= REQUIRED WORK =
Which lines hold the word "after"? Copy each of them from the material.

===== RECORDED INFORMATION =====

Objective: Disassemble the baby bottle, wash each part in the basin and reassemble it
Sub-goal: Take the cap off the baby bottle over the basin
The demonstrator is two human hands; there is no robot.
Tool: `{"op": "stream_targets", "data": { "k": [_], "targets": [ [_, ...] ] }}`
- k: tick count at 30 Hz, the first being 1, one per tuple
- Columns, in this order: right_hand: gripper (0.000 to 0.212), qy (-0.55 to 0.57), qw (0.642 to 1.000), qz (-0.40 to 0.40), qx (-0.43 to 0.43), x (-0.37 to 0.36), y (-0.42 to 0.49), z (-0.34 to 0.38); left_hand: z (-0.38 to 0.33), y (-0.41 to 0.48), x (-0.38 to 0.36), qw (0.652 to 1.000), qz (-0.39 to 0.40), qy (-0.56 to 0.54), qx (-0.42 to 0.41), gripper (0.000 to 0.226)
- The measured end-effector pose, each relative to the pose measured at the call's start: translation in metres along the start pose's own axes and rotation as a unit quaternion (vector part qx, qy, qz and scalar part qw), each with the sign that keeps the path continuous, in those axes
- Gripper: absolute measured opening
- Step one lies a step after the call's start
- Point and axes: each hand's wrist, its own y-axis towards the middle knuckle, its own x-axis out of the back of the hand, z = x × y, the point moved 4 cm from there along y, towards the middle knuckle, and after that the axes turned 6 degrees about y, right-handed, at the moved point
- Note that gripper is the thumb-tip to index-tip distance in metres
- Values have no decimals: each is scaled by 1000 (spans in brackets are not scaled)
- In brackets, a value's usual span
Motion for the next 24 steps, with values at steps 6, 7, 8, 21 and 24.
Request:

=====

= TASK ANSWER =
- Step one lies a step after the call's start
- Point and axes: each hand's wrist, its own y-axis towards the middle knuckle, its own x-axis out of the back of the hand, z = x × y, the point moved 4 cm from there along y, towards the middle knuckle, and after that the axes turned 6 degrees about y, right-handed, at the moved point

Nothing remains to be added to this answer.